Dove nacque la pergamena

Il colonnato della stoà di Pergamo con il teatro romano sullo sfondo
Il colonnato della stoà di Pergamo con il teatro romano sullo sfondo

Un itinerario nella Turchia egea settentrionale non può dirsi completo senza una visita a Pergamo (Bergama in turco), a una trentina di chilometri dal mare ma facilmente raggiungibile da Ayvalik con la litoranea, che poco più avanti lascia brevemente la costa portandosi verso l’interno. Questa tappa rappresenta uno dei principali richiami archeologici della Turchia ed è stata recentemente interessata da imponenti lavori di consolidamento e di ristrutturazione che l’hanno resa una meta turistica all’avanguardia.
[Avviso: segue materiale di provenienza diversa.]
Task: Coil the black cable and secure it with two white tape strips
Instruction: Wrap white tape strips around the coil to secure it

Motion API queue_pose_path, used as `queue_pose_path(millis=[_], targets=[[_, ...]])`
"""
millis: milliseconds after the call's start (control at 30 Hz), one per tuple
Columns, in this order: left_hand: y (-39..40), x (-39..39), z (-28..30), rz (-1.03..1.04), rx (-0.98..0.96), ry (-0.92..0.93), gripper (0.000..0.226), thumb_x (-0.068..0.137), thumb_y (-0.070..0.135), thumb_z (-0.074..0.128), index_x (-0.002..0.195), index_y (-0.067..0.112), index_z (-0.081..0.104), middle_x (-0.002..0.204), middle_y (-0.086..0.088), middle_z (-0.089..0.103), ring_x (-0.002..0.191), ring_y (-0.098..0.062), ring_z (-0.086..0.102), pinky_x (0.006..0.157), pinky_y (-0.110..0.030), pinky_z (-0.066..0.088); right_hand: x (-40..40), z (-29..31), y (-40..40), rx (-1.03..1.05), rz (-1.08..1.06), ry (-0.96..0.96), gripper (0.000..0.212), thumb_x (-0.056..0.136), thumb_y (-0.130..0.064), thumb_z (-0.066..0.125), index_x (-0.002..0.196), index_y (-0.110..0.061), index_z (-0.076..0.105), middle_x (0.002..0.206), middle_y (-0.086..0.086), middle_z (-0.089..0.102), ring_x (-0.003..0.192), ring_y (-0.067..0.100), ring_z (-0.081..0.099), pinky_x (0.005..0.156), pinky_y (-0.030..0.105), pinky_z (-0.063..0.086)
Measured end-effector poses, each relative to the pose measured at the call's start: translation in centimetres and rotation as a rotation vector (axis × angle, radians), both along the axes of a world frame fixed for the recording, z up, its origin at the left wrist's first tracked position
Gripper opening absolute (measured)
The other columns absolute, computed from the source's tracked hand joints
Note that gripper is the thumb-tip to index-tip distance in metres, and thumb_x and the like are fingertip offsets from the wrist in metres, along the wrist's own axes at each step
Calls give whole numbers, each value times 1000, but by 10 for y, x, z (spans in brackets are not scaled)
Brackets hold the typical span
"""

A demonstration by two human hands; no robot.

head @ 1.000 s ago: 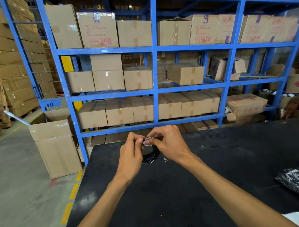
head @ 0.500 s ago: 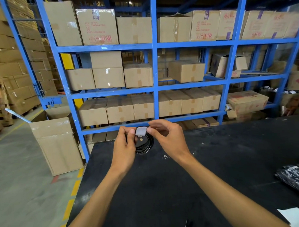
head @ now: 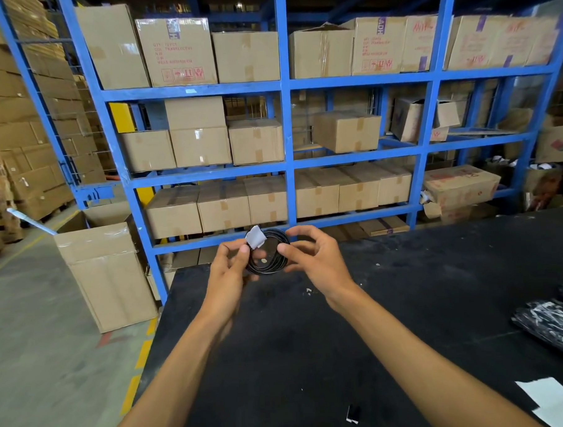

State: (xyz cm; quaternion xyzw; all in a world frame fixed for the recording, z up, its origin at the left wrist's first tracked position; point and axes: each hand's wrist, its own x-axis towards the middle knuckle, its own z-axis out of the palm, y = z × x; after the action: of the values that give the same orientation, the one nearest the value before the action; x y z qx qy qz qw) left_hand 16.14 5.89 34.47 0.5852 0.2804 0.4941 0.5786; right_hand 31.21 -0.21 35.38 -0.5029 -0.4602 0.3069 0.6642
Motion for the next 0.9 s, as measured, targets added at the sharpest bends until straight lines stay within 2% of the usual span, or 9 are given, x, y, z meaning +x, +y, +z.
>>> queue_pose_path(millis=[133,233,367,500,600,733,833,900], targets=[[0,-9,-3,-92,-30,185,23,98,17,49,121,20,50,103,4,77,110,-21,64,91,-47,47,9,2,-2,-71,-4,-127,29,87,-13,75,112,-13,62,95,13,76,92,24,74,81,40,62],[0,-13,-3,-133,-16,315,35,94,9,53,122,28,49,103,6,76,111,-16,63,94,-46,48,15,2,-2,-119,44,-208,31,87,-14,75,113,-18,60,95,11,76,94,22,73,84,42,61],[-1,-20,-1,-118,33,390,37,91,23,63,125,30,51,110,2,69,108,-14,62,93,-40,50,26,4,-5,-204,189,-325,31,86,-14,76,112,-17,59,87,5,74,89,19,73,83,41,61],[0,-21,-2,-234,89,565,30,91,30,63,121,27,59,111,1,69,103,-12,67,93,-40,55,30,5,-4,-275,311,-425,28,87,-18,76,109,-17,59,83,0,73,76,9,70,74,33,58],[0,-15,-5,-252,33,528,18,95,19,58,111,14,64,110,-6,68,96,-17,72,87,-41,58,26,-1,-1,-269,240,-394,30,88,-25,74,112,-20,57,91,2,73,74,8,69,72,29,57],[4,-9,-15,-136,-78,438,15,95,14,56,107,6,61,106,-12,67,87,-21,74,80,-37,61,24,-24,1,-260,178,-293,46,83,-35,78,121,-24,55,109,7,73,96,17,72,79,37,62],[7,-6,-25,-79,-167,361,15,94,10,56,107,3,57,101,-12,68,86,-21,74,74,-32,60,21,-42,2,-271,171,-240,46,81,-24,81,120,-21,57,114,9,70,97,22,73,79,41,63],[8,-5,-32,-101,-211,377,18,92,10,56,110,6,55,104,-10,66,93,-23,72,79,-35,60,20,-52,6,-257,135,-213,38,82,-15,79,115,-17,60,109,12,72,94,26,74,80,47,62]])
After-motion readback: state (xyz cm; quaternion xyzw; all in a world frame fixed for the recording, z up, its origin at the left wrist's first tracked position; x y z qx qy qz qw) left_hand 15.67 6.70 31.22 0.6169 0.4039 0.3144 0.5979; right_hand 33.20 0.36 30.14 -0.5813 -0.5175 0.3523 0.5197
Un moderno impianto a fune trasporta i visitatori dalla biglietteria fino alla sommità di una delle acropoli più spettacolari di tutto il Mediterraneo: l’alternativa, naturalmente, coniste nel risalire a piedi il pendio come peraltro si faceva sino al 2010, quando si è deciso di realizzare quest’opera (completata in soli tre mesi) per evitare che l’afflusso dei pullman mettesse in pericolo la stabilità del sito.

La Via sacra a Pergamo
La Via sacra a Pergamo

Molto di ciò che i re di Pergamo fecero costruire nel corso dei secoli è andato irrimediabilmente perduto, ma quel che è arrivato a noi colpisce per l’imponenza e per la bellezza: il teatro innanzitutto, sviluppato in altezza sul fianco della collina per ospitare 10.000 spettatori, un vero colosso dell’età antica; e poi la biblioteca, dove la leggenda vuole sia stata inventata la pergamena usando la pelle degli animali allo scopo di superare il blocco delle esportazioni di papiro egiziano.
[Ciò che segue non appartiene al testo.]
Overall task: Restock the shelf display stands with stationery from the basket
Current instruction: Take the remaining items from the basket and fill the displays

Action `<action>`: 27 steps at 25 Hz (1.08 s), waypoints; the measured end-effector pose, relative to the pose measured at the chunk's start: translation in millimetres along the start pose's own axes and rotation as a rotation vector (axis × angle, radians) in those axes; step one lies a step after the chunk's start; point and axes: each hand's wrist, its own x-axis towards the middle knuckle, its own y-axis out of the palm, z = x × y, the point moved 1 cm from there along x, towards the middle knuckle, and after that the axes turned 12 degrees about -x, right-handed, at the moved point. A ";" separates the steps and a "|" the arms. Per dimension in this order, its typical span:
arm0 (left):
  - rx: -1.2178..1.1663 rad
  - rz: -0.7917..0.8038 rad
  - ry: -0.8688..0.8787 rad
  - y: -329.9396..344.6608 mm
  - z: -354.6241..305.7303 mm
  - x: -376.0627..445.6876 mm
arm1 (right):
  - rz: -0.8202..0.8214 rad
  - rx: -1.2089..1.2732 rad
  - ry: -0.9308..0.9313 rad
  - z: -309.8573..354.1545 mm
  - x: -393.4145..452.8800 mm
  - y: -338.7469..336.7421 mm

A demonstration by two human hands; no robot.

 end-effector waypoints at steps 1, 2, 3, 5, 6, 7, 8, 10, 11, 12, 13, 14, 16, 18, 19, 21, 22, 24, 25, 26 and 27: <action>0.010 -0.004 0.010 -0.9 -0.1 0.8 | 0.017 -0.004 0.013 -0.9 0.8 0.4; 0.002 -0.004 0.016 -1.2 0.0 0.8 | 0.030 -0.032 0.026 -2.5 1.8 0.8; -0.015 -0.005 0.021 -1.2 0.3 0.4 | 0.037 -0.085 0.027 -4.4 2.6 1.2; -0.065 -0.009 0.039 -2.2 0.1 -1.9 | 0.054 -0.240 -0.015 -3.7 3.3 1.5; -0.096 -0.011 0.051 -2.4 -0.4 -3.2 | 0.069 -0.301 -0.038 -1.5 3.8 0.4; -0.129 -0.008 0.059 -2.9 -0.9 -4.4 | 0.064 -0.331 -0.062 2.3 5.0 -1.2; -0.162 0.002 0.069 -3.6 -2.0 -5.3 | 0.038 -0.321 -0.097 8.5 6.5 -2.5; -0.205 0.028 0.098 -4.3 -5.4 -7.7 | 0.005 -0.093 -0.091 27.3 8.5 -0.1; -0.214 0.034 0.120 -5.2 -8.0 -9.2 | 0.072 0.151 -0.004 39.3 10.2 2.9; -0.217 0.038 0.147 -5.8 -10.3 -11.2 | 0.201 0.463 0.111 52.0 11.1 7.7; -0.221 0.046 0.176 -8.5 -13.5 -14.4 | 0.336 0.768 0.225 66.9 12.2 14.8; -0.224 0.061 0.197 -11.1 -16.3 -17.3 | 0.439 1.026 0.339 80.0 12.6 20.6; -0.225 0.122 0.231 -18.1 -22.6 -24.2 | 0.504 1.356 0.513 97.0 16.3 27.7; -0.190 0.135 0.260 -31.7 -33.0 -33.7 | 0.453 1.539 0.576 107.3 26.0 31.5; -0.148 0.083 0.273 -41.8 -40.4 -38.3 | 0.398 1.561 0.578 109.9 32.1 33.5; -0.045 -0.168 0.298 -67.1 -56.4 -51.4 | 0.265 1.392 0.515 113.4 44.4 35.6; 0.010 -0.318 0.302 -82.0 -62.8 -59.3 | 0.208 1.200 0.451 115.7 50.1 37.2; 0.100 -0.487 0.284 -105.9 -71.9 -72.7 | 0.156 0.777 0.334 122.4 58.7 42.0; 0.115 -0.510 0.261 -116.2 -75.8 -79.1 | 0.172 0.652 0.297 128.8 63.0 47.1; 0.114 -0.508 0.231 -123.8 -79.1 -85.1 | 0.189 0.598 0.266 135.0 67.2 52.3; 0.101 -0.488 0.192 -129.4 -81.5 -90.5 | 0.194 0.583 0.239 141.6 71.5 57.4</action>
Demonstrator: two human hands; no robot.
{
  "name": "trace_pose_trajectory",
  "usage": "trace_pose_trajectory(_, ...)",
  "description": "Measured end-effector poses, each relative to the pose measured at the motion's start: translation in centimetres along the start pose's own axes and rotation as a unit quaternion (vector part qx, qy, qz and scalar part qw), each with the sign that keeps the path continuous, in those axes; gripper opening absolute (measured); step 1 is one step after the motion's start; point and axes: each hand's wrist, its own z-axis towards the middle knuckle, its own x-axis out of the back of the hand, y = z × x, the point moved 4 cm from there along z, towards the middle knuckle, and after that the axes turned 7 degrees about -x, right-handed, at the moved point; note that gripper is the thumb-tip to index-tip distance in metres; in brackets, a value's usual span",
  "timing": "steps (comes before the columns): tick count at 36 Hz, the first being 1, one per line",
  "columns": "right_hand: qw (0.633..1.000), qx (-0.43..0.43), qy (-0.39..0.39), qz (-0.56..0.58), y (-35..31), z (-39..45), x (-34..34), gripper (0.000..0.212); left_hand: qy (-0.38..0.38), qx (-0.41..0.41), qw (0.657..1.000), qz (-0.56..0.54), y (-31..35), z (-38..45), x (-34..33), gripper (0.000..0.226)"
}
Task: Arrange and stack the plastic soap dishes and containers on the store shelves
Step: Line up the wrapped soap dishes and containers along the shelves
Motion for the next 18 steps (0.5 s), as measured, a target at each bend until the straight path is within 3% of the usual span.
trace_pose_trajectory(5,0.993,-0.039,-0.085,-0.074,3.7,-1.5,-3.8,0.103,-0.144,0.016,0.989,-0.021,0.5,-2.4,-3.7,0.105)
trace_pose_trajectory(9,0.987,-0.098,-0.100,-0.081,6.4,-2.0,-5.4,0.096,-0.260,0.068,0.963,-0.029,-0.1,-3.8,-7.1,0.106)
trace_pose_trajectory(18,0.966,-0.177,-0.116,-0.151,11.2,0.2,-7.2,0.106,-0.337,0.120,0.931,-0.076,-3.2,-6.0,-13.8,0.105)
Pergamo: Tempio di Traiano
Pergamo: Tempio di Traiano

Se il tempio di Traiano mostra ancora parte dello splendido colonnato di marmo, unica struttura d’epoca romana oggi conservata, dell’altare di Zeus resta solo il basamento: i fregi che ornavano il monumento, recuperati da archeologi tedeschi, furono trasferiti nella seconda metà dell’ 800 a Berlino e qui sono esposti ancora oggi nel magnifico allestimento del Pergamonmuseum. Da non mancare infine l’asklepion, raggiungibile dal centro della città: vi si ergono in tutto il loro splendore le rovine del centro terapeutico famoso per le assidue frequentazioni di Galeno, il più grande medico dell’età imperiale romana. Dalla via sacra si arriva ai resti del tempio di Esculapio, dio della medicina, e a quelli più particolari del tempio di Telesforo, che dominano gli ampi portici della stoà con tanto di teatro all’estremità orientale. Anche in questo caso le rovine costringono a lavorare un po’ di fantasia: ma per chi ha avuto una guida come Omero, sarà uno sforzo da nulla.